Where the Frankfurt School had worked with a model of theory as overtly critical, Bourdieu tended to have an effect on a quasipositivistic objectivism, in order that the moment of critique was often concealed behind a mask of scientific ‘objectivity’. In The Weight of the World, he used a mixture of ethnographic interviews and sociological commentary to mount a stunning condemnation of contemporary utilitarianism in the shape of ‘economic liberalism’ as creating the preconditions for ‘an unprecedented development of all kinds of ordinary suffering’ (Bourdieu et al. , 1999).

However even here, in his most explicitly engaged work, he still insisted that sociological ‘science’ could itself uncover ‘the possibilities for action’ that politics will require exploring (p. 629). Where the Frankfurt School had conceived of intellectuals as considerably productive of critical sensibility, Bourdieu tended to detect merely material self-interest. This sort of ‘reflexive’ critique is essential, he argued, to break with the ‘habits of thought, cognitive interests and cultural beliefs bequeathed by several centuries of literary, artistic or philosophical worship’ (Bourdieu 2000, p. 7).

However such cynicism can easily cause a radical overestimation of the reproductive powers of the social status quo. Even though Bourdieu’s vocabulary of ‘cultural capital’ and ‘symbolic profits’ has sometimes misled his readers, his persistence on the complex motives in artists’ desire to make a mark does not permit him to forget the very important differences between the artistic field and the field of capitalist power. Bourdieu argues that the characteristic nature of artistic and other cultural fields is that they exist in the form of reciprocal gift exchange somewhat than being animated by money.

Further, he does not lessen artists to their class position, nor does he deny that artists may certainly be singular figures. Indeed, the comparison across the limited and expanded artistic fields sharpens approval of the differences between the autonomous artists and others. The sociological analysis of the artworks, which illustrates how they are necessitated by social situation and artistic position-taking, can therefore become a ‘piquant sauce’ which serves to intensify the pleasures of the works. References: Bourdieu, P (1977), Outline of a Theory of Practice, trans. R.

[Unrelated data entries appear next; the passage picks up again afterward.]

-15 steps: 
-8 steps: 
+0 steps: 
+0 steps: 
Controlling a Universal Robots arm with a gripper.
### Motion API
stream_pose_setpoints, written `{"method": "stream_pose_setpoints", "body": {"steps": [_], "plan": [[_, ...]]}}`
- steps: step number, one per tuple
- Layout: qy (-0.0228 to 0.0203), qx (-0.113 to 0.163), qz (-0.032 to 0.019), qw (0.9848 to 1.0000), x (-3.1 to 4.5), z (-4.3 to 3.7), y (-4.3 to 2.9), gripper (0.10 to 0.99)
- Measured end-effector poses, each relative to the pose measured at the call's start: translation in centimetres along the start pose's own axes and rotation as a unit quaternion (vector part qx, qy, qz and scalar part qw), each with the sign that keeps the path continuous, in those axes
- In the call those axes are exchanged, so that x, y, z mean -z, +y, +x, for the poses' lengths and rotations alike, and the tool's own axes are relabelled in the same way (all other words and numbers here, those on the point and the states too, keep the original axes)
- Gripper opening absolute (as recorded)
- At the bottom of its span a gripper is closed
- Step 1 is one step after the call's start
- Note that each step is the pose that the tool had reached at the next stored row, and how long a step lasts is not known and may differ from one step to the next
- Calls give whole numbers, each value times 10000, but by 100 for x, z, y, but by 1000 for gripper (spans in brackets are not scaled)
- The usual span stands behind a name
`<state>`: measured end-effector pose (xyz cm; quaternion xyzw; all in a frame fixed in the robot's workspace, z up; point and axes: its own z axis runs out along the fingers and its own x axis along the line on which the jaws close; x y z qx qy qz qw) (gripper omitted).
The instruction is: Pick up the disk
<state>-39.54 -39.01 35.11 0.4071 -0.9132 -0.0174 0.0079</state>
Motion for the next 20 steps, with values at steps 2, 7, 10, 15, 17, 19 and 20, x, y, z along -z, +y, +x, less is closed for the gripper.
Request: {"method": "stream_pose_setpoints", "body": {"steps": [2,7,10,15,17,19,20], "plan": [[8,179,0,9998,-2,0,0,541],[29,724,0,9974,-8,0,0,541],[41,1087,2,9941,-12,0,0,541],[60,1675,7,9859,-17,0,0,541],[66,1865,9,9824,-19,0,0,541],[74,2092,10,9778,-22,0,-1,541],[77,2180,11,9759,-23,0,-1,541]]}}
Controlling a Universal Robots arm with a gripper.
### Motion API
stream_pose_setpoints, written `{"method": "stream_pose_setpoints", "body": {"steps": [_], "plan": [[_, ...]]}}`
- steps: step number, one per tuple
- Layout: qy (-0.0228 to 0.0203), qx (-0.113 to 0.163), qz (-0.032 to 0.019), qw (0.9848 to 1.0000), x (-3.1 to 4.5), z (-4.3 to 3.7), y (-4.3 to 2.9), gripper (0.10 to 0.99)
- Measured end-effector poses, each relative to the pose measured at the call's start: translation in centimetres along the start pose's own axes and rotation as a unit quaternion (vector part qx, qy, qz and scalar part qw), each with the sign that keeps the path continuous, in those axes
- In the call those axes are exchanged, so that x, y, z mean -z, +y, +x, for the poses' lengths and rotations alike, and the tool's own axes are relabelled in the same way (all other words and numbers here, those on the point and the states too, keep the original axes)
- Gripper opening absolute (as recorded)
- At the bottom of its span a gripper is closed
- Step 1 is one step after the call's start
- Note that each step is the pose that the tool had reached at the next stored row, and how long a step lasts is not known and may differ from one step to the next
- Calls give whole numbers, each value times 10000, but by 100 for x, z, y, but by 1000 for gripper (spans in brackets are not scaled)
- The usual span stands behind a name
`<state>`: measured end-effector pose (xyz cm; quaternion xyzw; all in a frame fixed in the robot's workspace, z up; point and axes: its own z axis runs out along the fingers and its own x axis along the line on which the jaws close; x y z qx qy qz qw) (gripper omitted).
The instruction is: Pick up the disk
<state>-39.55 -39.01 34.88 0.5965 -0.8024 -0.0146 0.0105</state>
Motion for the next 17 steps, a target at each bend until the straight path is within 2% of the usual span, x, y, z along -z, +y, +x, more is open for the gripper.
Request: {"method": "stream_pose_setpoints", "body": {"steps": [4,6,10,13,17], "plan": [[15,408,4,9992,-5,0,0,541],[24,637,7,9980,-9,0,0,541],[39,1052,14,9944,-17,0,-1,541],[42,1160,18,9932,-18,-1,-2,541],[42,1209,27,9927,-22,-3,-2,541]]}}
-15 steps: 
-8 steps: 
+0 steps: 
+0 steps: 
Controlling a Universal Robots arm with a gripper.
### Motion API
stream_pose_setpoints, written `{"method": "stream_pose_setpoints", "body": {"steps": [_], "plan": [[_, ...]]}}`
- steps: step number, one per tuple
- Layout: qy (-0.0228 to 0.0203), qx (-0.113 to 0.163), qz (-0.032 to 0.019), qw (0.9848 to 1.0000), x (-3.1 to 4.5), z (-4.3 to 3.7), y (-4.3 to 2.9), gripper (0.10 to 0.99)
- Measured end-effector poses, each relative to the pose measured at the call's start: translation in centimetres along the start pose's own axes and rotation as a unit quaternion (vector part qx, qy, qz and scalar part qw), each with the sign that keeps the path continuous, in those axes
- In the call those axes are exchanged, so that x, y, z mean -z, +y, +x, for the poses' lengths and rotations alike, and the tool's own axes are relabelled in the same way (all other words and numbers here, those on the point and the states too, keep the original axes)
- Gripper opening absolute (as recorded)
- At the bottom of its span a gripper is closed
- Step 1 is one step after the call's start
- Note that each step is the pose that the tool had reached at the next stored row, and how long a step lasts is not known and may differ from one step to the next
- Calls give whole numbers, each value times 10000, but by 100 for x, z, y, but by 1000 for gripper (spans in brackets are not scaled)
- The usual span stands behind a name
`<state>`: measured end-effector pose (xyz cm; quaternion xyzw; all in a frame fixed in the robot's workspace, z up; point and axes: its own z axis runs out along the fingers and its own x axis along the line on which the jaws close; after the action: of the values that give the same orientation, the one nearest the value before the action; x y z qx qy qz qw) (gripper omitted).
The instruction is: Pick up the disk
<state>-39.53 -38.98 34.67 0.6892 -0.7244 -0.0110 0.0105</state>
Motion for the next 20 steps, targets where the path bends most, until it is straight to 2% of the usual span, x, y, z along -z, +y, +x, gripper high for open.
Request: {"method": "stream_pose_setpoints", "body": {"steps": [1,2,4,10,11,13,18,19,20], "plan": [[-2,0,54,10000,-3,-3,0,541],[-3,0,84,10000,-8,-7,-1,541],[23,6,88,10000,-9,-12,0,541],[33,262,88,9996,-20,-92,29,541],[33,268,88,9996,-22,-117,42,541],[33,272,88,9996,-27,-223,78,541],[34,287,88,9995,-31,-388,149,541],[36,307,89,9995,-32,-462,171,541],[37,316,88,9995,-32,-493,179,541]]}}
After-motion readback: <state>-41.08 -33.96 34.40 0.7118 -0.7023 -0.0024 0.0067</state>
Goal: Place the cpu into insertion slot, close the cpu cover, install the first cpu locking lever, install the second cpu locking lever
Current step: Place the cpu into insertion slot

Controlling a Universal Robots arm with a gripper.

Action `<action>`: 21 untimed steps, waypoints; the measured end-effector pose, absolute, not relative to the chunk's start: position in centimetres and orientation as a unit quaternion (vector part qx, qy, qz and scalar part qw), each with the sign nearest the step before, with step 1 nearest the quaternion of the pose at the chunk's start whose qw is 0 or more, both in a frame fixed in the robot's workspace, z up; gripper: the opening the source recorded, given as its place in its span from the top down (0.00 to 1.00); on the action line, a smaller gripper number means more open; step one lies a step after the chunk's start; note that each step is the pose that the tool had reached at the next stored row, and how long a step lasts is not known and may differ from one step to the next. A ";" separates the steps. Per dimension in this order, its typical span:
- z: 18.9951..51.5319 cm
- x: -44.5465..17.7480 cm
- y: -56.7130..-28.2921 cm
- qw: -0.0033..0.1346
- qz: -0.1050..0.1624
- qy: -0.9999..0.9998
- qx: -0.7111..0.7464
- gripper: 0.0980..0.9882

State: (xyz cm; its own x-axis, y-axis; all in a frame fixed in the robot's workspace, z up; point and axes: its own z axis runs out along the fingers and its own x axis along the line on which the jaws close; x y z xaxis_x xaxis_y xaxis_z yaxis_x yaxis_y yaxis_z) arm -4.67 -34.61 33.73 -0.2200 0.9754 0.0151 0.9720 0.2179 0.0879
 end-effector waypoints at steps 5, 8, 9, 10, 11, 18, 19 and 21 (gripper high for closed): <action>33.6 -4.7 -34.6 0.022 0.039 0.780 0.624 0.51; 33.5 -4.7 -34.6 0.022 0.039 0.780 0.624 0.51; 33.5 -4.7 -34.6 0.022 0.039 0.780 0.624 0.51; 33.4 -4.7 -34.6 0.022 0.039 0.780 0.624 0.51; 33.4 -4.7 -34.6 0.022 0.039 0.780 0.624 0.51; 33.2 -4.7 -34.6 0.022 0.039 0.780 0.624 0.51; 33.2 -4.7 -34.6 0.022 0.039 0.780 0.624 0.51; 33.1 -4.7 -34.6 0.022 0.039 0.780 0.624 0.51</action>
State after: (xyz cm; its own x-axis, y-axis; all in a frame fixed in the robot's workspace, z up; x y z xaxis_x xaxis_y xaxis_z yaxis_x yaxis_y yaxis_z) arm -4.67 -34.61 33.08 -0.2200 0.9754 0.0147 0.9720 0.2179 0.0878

Nice, Cambridge University Press, Cambridge. ___(1984), Homo academicus, English edn 1988a, Homo Academicus, trans. P. Collier, Polity Press, Cambridge ___(1988), L’ontologie politique de Martin Heidegger, English edn 1991b, The Political Ontology of Martin Heidegger, trans. P. Collier, Polity Press, Cambridge ___(1993), ‘Concluding remarks: for a sociogenetic understanding of cultural works’ in Bourdieu: Critical Perspectives, eds C. Calhoun, E. LiPuma and M. Postone, Polity Press, Cambridge ___(1993a), The Field of Cultural Production: Essays on Art and Literature, ed. and introd. R. Johnson, Polity Press, Cambridge

___(1996), Sur la television, English edn 1998c, On Television, trans. P. P. Ferguson, New Press, New York ___(1998), Contre-feux. Propos pour servir a la resistance contre l’invasion neo-liberale, English edn 1998b, Acts of Resistance: Against the New Myths of Our Time, trans. R. Nice, Polity Press, Cambridge ___(1998a), La domination masculine, English edn 2001, Masculine Domination, trans. R. Nice, Stanford University Press, Stanford, CT ___and L. Wacquant (1999), ‘On the cunning of imperialist reason’ Theory, Culture and Society, 16/1 ___ (2000) Pascalian Meditations. Cambridge: Polity Press Eder, K (1993).